While most studies investigate extensive removal of various pharmaceuticals by MBR systems, the disinfection in terms of pathogen removal in hospital wastewater treatment is seldom evaluated. In theory, due to their low pore sizes, ultrafiltration membranes are capable of complete pathogen removal. With pore sizes ranging from 0.1 to 1.0 μm in microfiltration membranes and 0.01–0.1 μm in ultrafiltration membranes (Eloffy et al. 2022), ultrafiltration offers complete rejection of protozoa (3–15 μm), bacteria (0.5–2 μm) and viruses (0.02–0.07 μm), while microfiltration completely rejects protozoa and bacteria depending on the membrane pore size (Bodzek et al. 2019).

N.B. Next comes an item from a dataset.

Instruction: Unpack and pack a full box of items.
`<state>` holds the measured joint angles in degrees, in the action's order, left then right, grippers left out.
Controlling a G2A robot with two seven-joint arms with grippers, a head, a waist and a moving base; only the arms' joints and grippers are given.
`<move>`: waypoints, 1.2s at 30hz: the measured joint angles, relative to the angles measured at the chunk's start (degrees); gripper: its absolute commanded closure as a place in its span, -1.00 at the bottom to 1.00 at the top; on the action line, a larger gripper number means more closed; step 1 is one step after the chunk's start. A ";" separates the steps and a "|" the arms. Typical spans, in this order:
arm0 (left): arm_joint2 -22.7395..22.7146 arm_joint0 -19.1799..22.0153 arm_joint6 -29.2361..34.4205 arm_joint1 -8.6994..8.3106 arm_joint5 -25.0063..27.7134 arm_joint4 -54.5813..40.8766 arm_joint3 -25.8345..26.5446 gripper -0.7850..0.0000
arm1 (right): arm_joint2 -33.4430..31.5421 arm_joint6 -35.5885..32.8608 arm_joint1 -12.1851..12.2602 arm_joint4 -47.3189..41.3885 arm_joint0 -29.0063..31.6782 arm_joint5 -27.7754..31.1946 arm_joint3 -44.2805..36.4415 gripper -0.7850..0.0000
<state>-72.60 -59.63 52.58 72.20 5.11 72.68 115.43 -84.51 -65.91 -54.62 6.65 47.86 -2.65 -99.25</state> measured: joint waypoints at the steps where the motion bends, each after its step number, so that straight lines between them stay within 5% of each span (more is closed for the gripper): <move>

Table 3 gives an overview of the membrane information and results of the pathogen removal in this literature review. The determinations of bacteria concentrations were conducted by different methodologies (most probable number and colony-forming unit), hence a direct comparison between effluent data is limited (Cho et al. 2010). If concentrations or removal efficiencies in non-logarithmic units were reported, the respective logarithmic removal values were calculated based on average influent and effluent concentrations of the MBR.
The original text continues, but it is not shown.